> Record set
=== Begin Enclosure ===

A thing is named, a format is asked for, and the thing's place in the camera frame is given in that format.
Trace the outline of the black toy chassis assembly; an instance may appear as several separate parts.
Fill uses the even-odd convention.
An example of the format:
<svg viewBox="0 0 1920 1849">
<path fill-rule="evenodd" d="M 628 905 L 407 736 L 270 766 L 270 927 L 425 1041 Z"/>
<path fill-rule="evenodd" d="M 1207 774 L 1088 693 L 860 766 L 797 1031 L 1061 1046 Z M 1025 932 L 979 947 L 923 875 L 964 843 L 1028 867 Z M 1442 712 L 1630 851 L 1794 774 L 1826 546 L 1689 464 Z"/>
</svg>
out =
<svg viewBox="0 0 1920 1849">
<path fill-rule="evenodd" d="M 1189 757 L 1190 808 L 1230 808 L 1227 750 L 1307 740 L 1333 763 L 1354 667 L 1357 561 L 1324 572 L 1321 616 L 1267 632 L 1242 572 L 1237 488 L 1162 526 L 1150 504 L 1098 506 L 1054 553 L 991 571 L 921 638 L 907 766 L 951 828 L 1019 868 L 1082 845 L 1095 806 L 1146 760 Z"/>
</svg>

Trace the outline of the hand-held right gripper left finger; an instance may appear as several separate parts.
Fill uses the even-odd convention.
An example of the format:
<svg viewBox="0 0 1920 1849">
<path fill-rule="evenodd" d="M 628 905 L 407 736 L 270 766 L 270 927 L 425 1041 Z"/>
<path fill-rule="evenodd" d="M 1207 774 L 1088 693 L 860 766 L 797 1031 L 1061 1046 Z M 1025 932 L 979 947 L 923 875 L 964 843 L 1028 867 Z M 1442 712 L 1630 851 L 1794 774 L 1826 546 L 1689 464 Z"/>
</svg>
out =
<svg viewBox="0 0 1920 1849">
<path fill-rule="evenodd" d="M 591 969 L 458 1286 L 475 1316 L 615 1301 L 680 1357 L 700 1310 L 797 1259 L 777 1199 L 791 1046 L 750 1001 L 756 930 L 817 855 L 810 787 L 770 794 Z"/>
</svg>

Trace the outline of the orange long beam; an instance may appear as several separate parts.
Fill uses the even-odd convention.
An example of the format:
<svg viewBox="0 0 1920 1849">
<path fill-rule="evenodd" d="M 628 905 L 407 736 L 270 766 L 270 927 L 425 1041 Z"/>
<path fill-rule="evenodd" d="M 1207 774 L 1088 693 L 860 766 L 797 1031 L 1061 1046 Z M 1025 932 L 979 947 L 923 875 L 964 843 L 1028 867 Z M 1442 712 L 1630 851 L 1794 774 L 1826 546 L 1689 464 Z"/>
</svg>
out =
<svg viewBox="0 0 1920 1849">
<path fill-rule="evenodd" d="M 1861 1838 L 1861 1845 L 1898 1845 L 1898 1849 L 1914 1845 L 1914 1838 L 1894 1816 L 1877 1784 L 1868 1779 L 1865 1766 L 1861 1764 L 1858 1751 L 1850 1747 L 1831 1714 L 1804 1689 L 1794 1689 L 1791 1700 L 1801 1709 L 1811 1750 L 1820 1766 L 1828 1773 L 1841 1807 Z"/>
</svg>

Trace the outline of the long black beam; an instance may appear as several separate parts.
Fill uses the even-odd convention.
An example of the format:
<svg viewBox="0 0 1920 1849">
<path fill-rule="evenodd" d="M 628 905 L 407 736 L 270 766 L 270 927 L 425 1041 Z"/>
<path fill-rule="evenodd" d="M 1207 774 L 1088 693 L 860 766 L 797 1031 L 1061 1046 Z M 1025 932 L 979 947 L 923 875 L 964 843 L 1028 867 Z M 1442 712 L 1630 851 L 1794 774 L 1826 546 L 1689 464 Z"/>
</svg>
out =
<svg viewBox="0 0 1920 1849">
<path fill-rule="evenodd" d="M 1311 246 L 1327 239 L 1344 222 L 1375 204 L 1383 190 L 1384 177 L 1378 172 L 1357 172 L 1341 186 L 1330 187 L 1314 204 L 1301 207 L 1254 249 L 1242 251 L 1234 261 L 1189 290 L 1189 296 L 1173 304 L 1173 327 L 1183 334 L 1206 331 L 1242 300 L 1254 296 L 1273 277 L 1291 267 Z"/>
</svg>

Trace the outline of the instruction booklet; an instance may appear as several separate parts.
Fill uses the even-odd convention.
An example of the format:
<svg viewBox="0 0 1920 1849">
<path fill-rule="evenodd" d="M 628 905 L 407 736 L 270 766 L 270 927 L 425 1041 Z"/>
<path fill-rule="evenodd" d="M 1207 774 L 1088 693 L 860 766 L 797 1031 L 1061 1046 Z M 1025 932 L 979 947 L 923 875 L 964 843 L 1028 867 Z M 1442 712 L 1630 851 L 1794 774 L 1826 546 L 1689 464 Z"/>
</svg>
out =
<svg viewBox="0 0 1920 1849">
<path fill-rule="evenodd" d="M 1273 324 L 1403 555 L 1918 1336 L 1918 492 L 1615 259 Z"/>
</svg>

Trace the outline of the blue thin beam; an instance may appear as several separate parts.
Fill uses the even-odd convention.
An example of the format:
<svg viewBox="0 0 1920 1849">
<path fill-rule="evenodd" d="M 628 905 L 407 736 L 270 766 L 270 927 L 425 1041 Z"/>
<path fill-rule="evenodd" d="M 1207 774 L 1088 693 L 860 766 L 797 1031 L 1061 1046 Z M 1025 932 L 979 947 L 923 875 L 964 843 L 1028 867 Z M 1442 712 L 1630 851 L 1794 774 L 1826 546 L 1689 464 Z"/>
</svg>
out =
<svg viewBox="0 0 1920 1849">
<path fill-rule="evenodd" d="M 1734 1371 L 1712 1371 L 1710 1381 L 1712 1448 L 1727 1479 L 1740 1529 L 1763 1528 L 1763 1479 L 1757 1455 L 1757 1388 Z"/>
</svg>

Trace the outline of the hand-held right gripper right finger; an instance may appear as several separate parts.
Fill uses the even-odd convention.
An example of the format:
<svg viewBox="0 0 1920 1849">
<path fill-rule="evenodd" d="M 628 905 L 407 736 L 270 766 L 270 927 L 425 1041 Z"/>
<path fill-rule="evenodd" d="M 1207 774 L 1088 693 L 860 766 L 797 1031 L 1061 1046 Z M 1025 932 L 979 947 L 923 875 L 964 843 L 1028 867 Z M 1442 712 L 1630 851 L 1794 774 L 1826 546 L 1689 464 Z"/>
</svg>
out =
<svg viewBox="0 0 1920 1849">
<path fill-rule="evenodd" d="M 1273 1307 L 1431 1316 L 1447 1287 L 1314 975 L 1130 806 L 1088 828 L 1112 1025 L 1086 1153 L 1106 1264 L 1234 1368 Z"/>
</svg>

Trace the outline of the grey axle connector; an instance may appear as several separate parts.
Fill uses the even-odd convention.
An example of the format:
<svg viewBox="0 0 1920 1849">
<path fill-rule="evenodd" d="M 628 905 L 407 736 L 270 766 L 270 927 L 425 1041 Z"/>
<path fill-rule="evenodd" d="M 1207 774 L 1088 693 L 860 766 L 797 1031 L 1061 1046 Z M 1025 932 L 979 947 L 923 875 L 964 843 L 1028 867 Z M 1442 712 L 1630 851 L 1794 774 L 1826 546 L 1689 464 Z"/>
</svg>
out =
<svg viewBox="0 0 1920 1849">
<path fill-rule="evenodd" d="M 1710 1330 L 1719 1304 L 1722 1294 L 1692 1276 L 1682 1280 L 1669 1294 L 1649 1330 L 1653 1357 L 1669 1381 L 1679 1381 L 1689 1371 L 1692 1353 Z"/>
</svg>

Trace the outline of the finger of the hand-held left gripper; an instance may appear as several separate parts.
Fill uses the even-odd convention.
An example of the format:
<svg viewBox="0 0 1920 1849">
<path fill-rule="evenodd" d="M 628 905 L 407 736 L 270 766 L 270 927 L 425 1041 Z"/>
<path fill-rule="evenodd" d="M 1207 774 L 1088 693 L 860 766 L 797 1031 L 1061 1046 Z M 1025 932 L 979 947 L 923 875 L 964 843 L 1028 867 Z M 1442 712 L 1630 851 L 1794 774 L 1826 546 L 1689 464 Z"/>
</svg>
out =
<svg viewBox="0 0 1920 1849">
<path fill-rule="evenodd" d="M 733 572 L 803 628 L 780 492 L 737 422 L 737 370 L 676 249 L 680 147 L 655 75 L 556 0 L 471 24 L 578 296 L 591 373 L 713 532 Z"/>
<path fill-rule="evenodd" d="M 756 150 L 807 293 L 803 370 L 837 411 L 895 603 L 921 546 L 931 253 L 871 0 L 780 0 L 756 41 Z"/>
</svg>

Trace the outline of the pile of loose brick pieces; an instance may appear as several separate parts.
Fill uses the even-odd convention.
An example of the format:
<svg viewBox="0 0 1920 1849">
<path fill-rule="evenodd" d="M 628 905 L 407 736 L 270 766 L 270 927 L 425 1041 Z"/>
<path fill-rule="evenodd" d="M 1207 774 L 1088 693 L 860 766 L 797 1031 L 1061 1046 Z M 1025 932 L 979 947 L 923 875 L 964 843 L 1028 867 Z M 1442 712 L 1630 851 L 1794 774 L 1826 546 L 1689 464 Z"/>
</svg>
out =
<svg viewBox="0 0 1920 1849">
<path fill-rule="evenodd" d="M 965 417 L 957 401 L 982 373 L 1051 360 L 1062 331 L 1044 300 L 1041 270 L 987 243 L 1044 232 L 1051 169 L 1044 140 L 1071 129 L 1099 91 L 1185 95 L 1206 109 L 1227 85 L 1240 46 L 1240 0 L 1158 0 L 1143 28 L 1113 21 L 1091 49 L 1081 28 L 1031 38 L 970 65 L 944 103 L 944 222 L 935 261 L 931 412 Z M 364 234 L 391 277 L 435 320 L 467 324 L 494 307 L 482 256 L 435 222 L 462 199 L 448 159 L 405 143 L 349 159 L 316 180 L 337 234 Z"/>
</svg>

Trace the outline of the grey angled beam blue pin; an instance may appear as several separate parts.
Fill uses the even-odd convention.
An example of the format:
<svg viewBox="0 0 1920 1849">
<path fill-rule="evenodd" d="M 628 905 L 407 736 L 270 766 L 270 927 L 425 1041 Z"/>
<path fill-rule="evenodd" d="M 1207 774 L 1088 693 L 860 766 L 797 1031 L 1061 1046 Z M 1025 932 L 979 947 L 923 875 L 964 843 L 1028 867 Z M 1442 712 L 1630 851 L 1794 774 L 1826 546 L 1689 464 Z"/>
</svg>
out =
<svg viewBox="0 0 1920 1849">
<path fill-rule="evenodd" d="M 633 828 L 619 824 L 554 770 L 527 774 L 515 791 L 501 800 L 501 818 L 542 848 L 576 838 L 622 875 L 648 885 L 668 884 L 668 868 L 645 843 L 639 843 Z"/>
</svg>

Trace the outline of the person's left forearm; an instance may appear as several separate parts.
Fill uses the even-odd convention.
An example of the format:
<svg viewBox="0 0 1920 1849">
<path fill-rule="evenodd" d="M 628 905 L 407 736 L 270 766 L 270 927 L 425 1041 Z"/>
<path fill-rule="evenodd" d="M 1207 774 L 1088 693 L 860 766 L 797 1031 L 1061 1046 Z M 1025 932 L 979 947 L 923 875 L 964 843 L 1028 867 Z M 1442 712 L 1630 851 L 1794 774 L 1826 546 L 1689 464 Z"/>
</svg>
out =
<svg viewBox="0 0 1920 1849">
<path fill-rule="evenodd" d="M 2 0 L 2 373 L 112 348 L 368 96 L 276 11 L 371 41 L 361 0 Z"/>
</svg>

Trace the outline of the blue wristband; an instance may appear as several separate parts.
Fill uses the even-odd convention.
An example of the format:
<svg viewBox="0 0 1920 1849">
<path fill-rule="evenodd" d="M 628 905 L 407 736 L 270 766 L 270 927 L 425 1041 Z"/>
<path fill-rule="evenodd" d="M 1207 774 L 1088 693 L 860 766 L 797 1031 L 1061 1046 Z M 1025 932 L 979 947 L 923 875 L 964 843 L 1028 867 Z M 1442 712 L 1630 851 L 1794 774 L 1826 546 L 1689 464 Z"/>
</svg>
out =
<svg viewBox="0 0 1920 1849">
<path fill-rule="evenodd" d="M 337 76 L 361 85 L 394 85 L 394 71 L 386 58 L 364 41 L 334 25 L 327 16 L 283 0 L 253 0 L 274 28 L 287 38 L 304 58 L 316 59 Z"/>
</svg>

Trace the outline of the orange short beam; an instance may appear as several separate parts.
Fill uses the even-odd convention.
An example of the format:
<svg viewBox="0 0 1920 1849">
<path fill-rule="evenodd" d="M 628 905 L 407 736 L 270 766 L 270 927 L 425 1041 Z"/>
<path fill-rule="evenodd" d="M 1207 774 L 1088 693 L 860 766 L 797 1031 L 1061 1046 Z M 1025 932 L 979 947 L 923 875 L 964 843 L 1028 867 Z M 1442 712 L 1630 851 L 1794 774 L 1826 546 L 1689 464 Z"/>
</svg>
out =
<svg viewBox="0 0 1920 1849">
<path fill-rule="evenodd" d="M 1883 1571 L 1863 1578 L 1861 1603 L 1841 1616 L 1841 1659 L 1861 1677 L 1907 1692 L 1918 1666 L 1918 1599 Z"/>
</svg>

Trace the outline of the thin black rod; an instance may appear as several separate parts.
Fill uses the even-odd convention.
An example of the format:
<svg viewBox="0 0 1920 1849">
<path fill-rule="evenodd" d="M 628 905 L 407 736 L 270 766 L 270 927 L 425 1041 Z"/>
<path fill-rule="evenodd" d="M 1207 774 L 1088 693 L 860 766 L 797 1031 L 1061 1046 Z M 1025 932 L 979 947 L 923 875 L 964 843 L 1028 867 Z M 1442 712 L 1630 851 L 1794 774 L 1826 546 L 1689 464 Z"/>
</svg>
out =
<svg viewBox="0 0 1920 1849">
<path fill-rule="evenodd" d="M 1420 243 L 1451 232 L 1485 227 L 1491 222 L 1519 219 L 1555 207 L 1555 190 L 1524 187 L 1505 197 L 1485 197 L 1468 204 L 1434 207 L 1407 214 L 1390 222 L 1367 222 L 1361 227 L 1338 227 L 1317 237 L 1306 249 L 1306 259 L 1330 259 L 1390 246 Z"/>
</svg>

=== End Enclosure ===

> Activity
In the records, how many lines hold the word "blue"? Answer with the number and no other words.

> Task solution
3